最近では大学入試にもそのスコアが認められ、就職時には外資系のみならず多くの企業で問われるようになった資格のひとつがTOEICです。 「英語コミュニケーション能力を公平公正に評価する世界共通の基準」として、英語力を証明する資格としておすすめです。 スコアでの評価となっており、企業によってスコアの基準を設けています。転職先・就職先の事業を確認し、目標スコアを設定することをおすすめします。

宅地建物取引士

宅地建物取引士は、宅地または建物の売買、貸借の契約が成立するまでの間に重要事項の説明などを宅地建物取引業者(いわゆる不動産会社)に対して行う国家資格です。 一般企業の事務職には直接的な関係はないかもしれませんが、不動産関連の業種であれば、転職の際にかなり有利になります。 民法の知識も身につくので、キャリアアップに役立つでしょう。

医療事務検定

近年需要が増えてきている事務として、医療事務が挙げられます。 資格が必須というわけではありませんが、医療事務への転職をする上でもとても有利になります。 一般企業に比べて、医療機関の数は安定しているという点でも、これからの時代ではおすすめの資格のひとつです。

簿記

経理におすすめとしても挙げた簿記は、近年では事務職への転職でもとても有利になるといわれています。 部署として、人事・総務・経理がひとつになっている場合もあるので、事務を検討しているのであれば、取得の価値があります。 詳細は、経理におすすめの資格一覧中の「簿記」をご覧ください。

企業が求める資格一覧(経理・事務を含む全職種対象)

 

出典:www.r-agent.com

今回は経理・事務に特化したおすすめ資格を一覧にしましたが、転職サイトでまとめられた企業が求める資格から自分の目指すものを検討するのも、キャリアアップに繋がるのではないでしょうか。 その資格が国家資格なのか民間のものなのか、知名度なども併せて確認することで、履歴書に記載して採用担当者の目に留まるものなのか予想できると思います。

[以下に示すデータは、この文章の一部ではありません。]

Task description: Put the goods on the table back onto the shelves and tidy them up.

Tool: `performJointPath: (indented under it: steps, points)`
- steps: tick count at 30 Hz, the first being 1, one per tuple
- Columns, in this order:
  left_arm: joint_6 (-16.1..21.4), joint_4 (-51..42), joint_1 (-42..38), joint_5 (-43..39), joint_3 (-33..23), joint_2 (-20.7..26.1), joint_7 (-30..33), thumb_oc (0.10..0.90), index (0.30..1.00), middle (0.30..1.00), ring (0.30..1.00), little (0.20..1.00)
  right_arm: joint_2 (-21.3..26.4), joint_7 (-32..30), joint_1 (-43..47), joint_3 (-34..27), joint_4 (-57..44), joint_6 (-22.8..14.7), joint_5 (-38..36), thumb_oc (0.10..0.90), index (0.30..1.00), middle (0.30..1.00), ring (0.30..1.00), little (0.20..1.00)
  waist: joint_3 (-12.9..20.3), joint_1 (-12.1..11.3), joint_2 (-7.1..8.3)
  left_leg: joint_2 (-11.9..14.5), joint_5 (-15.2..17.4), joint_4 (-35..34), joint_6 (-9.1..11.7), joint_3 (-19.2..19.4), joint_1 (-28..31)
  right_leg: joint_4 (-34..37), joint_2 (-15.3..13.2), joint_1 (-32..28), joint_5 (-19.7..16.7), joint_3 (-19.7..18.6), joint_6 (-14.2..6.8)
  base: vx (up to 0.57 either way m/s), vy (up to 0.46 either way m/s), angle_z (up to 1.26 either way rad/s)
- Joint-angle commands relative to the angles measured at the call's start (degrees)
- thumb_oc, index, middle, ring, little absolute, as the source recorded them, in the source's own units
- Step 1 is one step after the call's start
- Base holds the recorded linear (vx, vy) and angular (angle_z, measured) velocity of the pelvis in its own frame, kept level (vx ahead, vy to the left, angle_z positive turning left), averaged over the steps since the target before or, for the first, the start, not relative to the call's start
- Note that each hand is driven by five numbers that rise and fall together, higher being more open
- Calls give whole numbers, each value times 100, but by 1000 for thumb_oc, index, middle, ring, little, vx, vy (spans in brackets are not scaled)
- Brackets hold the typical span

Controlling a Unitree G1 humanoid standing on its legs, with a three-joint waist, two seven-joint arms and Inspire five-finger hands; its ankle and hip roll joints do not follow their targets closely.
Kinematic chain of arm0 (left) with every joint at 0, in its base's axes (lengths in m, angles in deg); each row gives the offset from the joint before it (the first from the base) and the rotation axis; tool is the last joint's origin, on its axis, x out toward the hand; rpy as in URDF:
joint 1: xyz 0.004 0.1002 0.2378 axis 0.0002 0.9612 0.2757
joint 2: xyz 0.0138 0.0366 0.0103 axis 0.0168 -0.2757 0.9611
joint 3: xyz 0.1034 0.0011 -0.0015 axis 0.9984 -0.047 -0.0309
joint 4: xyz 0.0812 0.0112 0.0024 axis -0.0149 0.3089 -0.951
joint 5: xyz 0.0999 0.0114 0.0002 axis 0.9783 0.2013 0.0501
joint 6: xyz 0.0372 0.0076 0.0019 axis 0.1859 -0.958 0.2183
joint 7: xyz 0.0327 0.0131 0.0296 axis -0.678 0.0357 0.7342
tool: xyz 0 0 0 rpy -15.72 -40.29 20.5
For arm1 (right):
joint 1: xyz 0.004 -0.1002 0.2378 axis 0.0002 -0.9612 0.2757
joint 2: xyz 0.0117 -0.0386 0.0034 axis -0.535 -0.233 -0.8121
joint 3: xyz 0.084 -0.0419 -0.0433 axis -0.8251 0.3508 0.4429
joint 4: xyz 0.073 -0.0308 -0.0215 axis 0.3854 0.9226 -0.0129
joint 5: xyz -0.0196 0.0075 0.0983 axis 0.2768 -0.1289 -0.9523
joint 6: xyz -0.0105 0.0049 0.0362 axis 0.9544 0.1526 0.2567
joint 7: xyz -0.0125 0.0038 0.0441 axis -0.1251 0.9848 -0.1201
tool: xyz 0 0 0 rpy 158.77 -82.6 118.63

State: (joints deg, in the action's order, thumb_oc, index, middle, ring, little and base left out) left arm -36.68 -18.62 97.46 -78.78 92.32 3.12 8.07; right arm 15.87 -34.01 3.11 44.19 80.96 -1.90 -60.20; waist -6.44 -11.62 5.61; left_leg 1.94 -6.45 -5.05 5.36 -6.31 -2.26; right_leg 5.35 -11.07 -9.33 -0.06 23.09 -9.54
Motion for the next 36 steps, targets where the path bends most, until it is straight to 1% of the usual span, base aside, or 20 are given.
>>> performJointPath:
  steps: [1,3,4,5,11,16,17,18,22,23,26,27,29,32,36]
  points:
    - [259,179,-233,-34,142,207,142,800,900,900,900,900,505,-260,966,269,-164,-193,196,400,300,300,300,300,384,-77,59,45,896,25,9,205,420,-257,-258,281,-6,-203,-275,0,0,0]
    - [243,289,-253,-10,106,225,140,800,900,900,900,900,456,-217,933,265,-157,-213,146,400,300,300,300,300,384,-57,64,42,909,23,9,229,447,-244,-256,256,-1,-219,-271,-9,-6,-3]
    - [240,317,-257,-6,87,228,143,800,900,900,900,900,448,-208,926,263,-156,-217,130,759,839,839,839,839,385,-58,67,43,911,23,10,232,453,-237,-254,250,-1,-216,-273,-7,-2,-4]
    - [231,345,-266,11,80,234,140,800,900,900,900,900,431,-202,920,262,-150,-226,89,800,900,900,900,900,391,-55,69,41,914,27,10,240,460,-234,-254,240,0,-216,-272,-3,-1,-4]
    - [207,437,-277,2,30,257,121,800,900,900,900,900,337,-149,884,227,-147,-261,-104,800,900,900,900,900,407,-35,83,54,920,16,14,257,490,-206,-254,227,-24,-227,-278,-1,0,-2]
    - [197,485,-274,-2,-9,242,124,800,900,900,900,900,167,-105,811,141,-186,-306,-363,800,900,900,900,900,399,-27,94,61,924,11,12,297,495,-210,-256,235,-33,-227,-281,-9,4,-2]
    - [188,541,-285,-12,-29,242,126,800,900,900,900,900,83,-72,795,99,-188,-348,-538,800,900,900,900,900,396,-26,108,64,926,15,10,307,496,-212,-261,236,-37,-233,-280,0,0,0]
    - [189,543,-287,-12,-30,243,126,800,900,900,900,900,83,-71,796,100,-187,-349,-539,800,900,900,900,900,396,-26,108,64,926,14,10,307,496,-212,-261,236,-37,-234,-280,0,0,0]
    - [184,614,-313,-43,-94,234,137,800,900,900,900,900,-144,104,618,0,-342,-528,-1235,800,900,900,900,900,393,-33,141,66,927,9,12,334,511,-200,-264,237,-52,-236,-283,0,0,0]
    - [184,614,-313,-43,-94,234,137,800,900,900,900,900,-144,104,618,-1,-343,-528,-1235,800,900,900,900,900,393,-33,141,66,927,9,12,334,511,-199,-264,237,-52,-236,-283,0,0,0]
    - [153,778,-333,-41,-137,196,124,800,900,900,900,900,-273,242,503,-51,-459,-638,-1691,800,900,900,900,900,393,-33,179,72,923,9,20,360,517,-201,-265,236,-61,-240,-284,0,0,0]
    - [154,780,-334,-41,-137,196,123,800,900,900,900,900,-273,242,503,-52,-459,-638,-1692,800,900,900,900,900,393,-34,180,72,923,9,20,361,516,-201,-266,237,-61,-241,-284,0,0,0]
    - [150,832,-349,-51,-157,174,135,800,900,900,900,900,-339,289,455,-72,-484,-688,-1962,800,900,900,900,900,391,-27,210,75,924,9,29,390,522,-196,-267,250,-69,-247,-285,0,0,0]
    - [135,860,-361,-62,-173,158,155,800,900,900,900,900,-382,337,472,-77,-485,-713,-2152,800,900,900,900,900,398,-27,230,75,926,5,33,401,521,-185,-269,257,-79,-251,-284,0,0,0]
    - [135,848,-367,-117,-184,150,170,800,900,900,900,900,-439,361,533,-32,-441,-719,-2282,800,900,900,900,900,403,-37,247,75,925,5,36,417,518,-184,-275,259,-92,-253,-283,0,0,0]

必須ではないからこそ経理・事務職には幅広い資格が有利

全ての企業で必要とされる経理と事務。 ポジションとしての絶対数は多いといえども、転職・就職を考えるのであれば確実に自分自身のキャリアプランをまず考え、自分自身の「市場価値」を上げるための資格選びが重要です。 転職に有利になる資格を一覧化すると同時に、一度転職の目的を一覧にしてみるのも役立つのではないでしょうか。 必須ではないからこそ、取得することで有利になる資格。 この機会に、自分に必要な資格探しをしてみましょう。